## Information:
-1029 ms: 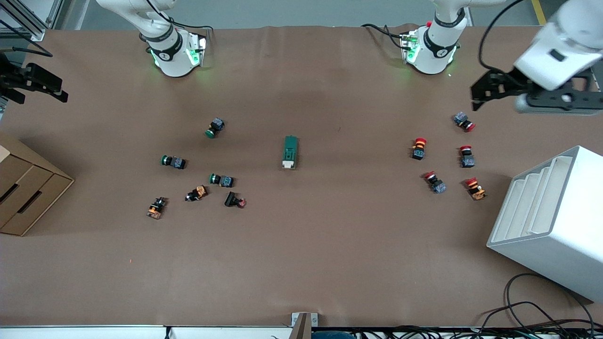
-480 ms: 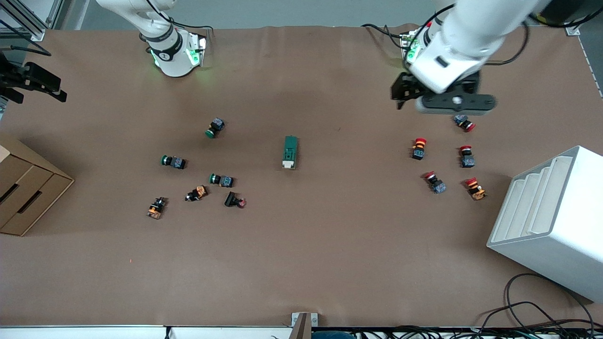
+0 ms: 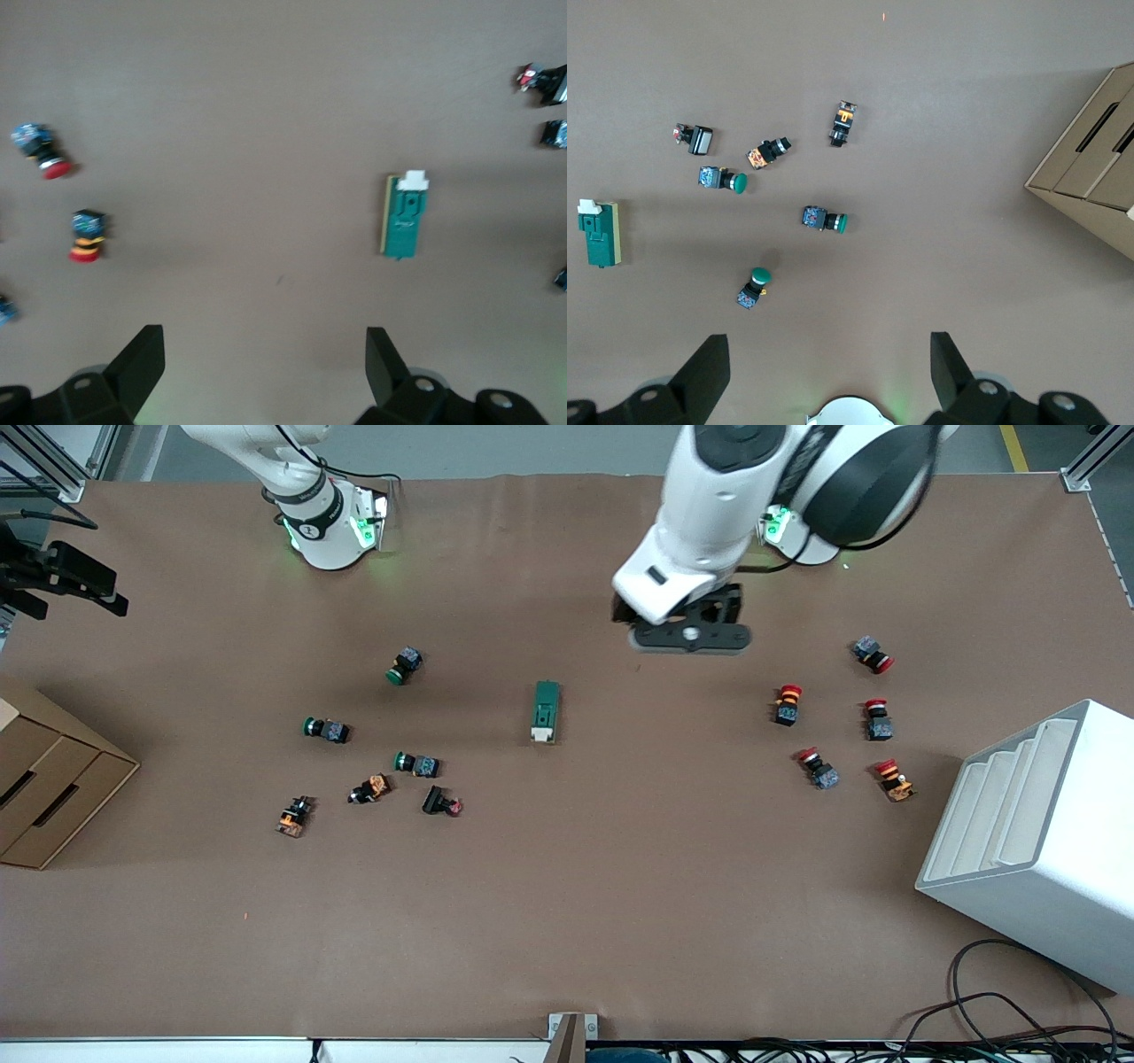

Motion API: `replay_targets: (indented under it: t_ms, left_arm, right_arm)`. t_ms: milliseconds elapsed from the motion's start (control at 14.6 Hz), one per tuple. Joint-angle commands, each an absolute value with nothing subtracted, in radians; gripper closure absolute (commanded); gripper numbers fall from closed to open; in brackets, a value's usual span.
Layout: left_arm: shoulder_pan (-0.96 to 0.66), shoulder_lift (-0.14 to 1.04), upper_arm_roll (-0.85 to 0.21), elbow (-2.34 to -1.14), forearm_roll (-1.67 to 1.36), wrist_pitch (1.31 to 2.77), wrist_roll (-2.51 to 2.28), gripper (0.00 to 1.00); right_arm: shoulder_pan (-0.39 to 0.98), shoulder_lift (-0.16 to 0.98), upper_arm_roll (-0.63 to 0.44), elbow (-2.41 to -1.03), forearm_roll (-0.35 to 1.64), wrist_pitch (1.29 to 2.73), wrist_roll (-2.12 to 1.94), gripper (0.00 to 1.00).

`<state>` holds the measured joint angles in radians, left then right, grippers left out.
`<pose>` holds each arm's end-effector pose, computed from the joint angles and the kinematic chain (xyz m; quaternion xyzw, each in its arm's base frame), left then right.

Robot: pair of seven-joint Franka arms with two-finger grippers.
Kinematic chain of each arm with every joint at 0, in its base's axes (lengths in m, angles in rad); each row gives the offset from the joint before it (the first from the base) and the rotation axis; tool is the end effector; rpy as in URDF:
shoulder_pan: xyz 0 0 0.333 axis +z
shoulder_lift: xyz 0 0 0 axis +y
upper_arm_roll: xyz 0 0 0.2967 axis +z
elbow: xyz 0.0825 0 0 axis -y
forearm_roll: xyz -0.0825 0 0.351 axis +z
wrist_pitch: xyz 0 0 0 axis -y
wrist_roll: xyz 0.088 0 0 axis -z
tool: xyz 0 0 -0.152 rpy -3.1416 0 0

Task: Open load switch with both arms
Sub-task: 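Move the left gripper over the green switch's white handle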

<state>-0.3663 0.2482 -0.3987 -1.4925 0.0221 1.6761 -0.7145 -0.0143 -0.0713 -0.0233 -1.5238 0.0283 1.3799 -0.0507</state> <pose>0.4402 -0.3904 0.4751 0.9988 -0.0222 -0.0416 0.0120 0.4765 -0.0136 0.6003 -0.9992 -0.0088 0.0356 0.0164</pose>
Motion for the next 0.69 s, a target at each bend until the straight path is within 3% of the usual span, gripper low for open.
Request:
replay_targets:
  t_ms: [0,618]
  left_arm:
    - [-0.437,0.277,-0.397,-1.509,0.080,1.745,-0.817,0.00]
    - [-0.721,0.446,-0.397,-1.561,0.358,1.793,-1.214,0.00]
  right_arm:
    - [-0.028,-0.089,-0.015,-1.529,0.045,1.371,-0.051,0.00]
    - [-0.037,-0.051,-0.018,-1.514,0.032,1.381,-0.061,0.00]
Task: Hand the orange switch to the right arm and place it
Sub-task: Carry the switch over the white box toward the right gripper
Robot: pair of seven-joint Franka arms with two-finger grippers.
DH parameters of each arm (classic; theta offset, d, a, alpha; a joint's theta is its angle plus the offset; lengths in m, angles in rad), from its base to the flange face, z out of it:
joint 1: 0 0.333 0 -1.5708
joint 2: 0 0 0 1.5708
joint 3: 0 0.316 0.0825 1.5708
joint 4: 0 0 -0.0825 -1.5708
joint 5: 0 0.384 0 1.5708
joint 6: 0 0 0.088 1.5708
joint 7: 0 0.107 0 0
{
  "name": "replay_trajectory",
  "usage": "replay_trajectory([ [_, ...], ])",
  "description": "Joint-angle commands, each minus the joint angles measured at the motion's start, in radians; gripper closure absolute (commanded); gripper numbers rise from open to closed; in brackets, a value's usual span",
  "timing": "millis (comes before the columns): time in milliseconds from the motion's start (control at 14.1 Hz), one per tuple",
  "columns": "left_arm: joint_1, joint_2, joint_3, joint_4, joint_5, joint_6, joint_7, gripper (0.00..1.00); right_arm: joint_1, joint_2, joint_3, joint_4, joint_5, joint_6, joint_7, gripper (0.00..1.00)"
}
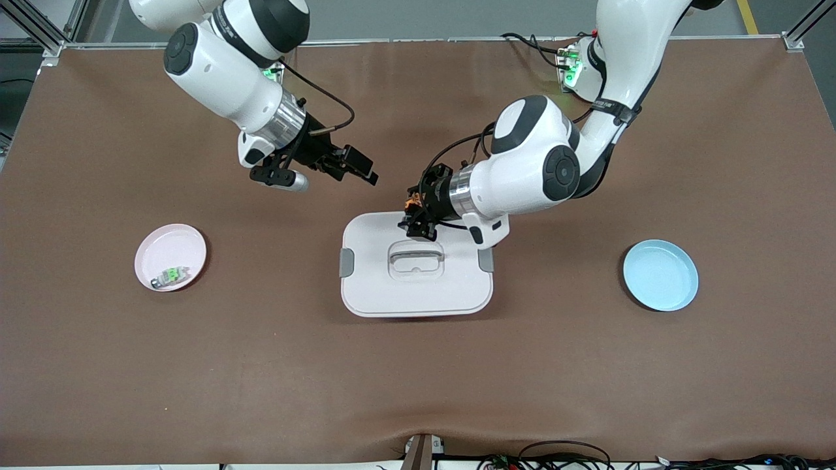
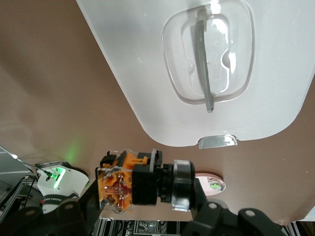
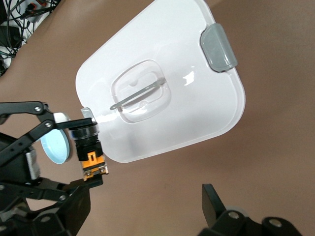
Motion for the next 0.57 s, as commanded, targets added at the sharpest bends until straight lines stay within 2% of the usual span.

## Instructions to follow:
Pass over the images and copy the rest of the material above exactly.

## Result for this exercise:
-1029 ms: 
-480 ms: 
+0 ms: 

Motion API: `replay_targets: (indented under it: t_ms, left_arm, right_arm)`. t_ms: milliseconds elapsed from the motion's start (control at 14.6 Hz), one per tuple. Joint-angle commands, each an absolute value with nothing subtracted, in radians; gripper closure absolute (commanded); gripper numbers fall from closed to open; in brackets, a value's usual span.
Layout: left_arm: shoulder_pan (-0.96 to 0.66), shoulder_lift (-0.14 to 1.04), upper_arm_roll (-0.85 to 0.21), elbow (-2.34 to -1.14), forearm_roll (-1.67 to 1.36), wrist_pitch (1.31 to 2.77), wrist_roll (-2.51 to 2.28), gripper (0.00 to 1.00); right_arm: shoulder_pan (-0.39 to 0.98), shoulder_lift (-0.16 to 0.98), upper_arm_roll (-0.63 to 0.44), elbow (-2.41 to -1.03), forearm_roll (-0.35 to 1.64), wrist_pitch (1.29 to 2.73), wrist_roll (-2.12 to 1.94), gripper (0.00 to 1.00).

`<state>` holds the measured joint angles in radians, left then right, grippers left out.
`<pose>` holds each arm's end-effector pose, computed from the joint angles and the kinematic chain (xyz m; quaternion xyzw, each in its arm's base frame), left then right.

Robot: pair of seven-joint Franka arms with two-finger grippers.
Kinematic chain of each arm with every joint at 0, in its base's axes (lengths in m, angles in rad); each row gives the offset from the joint before it (the first from the base) and the rotation axis; tool is the end effector; rpy as in URDF:
shoulder_pan: xyz 0 0 0.333 axis +z
shoulder_lift: xyz 0 0 0 axis +y
upper_arm_roll: xyz 0 0 0.2967 axis +z
elbow: xyz 0.0825 0 0 axis -y
forearm_roll: xyz -0.0825 0 0.351 axis +z
wrist_pitch: xyz 0 0 0 axis -y
wrist_roll: xyz 0.088 0 0 axis -z
tool: xyz 0 0 -0.152 rpy -3.1416 0 0

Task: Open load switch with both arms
Sub-task: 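Move the left gripper over the green switch's white handle
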
<state>-0.3663 0.2482 -0.3987 -1.4925 0.0221 1.6761 -0.7145 -0.0143 -0.0713 -0.0233 -1.5238 0.0283 1.3799 -0.0507</state> <pose>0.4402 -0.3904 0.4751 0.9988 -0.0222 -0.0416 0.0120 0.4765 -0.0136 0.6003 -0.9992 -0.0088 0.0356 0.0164</pose>
Motion for the next 0.69 s, a target at each bend until the straight path is within 3% of the usual span, gripper low for open.
Request:
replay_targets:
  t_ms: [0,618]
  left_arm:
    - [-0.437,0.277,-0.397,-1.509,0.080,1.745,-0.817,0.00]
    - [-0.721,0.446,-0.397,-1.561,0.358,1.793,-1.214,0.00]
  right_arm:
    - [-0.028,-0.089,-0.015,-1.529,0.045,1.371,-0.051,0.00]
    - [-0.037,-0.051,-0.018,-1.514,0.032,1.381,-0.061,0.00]
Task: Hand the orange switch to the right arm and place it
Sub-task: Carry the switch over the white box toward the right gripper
Robot: pair of seven-joint Franka arms with two-finger grippers.
DH parameters of each arm (classic; theta offset, d, a, alpha; a joint's theta is its angle plus the offset; lengths in m, angles in rad), from its base to the flange face, z out of it:
joint 1: 0 0.333 0 -1.5708
joint 2: 0 0 0 1.5708
joint 3: 0 0.316 0.0825 1.5708
joint 4: 0 0 -0.0825 -1.5708
joint 5: 0 0.384 0 1.5708
joint 6: 0 0 0.088 1.5708
joint 7: 0 0.107 0 0
{
  "name": "replay_trajectory",
  "usage": "replay_trajectory([ [_, ...], ])",
  "description": "Joint-angle commands, each minus the joint angles measured at the motion's start, in radians; gripper closure absolute (commanded); gripper numbers rise from open to closed; in brackets, a value's usual span",
  "timing": "millis (comes before the columns): time in milliseconds from the motion's start (control at 14.1 Hz), one per tuple",
  "columns": "left_arm: joint_1, joint_2, joint_3, joint_4, joint_5, joint_6, joint_7, gripper (0.00..1.00); right_arm: joint_1, joint_2, joint_3, joint_4, joint_5, joint_6, joint_7, gripper (0.00..1.00)"
}
Motion for the next 0.57 s, as commanded, targets added at the sharpest bends until straight lines stay within 2% of the usual span.

The work on this exercise is finished.